The difficulties that have held back the success of deep learning in NLP can be attributed to two main issues:

  1. Scarcity of Training Data: One significant challenge is the lack of enough training data for specific tasks. As the model becomes more complex, it requires more data to work effectively. This used to be a major problem in NLP research before the introduction of pre-trained models.
  2. Limited Ability of LSTM/CNN Feature Extractors: Another issue is that the feature extractors using LSTM/CNN are not versatile enough. This means that, no matter how much data you have, the model struggles to make good use of it because it can’t effectively capture and utilize the information within the data.

These two factors seem to be the primary obstacles that have prevented deep learning from making significant advancements in the field of NLP.

The advent of two pre-training models, Bert and GPT, marks a significant technological advancement in the field of NLP.

About a year after the introduction of Bert, the technological landscape had essentially consolidated into these two core models.

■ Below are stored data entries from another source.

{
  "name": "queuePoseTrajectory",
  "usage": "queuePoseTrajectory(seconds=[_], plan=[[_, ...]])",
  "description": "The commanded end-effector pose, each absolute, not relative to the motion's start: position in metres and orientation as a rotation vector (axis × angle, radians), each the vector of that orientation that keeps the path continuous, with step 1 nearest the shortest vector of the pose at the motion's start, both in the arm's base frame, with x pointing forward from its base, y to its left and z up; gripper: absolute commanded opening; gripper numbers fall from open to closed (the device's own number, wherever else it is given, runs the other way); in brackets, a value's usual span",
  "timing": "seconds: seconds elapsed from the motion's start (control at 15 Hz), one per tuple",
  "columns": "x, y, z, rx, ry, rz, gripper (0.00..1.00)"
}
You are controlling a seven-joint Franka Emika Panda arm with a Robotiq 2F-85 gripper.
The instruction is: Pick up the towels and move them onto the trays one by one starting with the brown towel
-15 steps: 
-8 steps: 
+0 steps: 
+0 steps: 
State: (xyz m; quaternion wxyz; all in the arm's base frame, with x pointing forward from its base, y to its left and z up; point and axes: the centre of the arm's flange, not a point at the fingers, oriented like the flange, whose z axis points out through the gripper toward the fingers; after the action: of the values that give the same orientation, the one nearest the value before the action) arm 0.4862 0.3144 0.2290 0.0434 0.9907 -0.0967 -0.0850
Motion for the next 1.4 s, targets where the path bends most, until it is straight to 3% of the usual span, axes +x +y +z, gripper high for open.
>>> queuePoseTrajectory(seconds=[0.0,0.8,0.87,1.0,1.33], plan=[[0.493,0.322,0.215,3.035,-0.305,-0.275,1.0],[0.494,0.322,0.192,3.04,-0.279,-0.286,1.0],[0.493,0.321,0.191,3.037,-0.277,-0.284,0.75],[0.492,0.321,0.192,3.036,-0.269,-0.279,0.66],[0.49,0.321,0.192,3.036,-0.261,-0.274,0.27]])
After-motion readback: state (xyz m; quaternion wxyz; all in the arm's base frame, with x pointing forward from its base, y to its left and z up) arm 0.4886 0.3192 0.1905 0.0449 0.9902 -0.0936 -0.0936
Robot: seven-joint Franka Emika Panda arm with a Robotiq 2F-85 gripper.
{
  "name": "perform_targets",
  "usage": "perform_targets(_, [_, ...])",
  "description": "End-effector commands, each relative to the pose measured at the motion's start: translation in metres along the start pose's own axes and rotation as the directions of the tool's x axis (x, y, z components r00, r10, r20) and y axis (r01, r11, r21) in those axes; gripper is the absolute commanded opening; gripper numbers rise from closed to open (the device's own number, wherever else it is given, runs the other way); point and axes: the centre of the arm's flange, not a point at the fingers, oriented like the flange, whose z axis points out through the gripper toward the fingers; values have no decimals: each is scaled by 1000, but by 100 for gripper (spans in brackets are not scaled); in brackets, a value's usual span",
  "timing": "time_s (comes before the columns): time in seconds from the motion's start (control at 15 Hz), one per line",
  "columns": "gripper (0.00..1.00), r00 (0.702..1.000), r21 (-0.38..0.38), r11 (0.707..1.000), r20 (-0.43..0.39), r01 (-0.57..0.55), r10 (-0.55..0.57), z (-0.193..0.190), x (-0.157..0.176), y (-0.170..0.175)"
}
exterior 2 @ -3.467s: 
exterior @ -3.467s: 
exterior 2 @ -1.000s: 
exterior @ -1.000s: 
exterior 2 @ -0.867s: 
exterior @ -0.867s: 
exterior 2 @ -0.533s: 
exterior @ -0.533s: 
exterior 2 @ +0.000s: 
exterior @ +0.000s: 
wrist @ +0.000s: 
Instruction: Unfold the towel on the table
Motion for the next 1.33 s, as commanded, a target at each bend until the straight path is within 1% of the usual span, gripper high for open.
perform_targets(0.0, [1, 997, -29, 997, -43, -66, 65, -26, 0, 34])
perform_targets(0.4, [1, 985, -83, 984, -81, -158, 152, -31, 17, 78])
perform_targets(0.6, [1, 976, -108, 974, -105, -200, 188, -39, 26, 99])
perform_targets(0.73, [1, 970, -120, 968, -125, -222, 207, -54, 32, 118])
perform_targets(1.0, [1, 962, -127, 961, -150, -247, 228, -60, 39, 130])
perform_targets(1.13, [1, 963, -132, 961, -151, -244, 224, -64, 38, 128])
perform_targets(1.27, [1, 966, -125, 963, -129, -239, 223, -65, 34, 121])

This development has had a profound impact on both academic research and industrial applications, leading to a complete transformation of the research paradigm in the field. The impact of this paradigm shift can be observed in two key areas:

  • firstly, a decline and, in some cases, the gradual obsolescence of certain NLP research subfields;
  • secondly, the growing standardization of technical methods and frameworks across different NLP subfields.

Impact 1: The Decline of Intermediate Tasks

In the field of NLP, tasks can be categorized into two major groups: “intermediate tasks” and “final tasks.”

  • Intermediate tasks, such as word segmentation, part-of-speech tagging, and syntactic analysis, don’t directly address real-world needs but rather serve as preparatory stages for solving actual tasks. For example, the user doesn’t require a syntactic analysis tree; they just want an accurate translation.
  • In contrast, “final tasks,” like text classification and machine translation, directly fulfil user needs.

Intermediate tasks initially arose due to the limited capabilities of early NLP technology. Researchers segmented complex problems like Machine Translation into simpler intermediate stages because tackling them all at once was challenging. However, the emergence of Bert/GPT has made many of these intermediate tasks obsolete. These models, through extensive pre-training on data, have incorporated these intermediate tasks as linguistic features within their parameters. As a result, we can now address final tasks directly, without modelling these intermediary processes.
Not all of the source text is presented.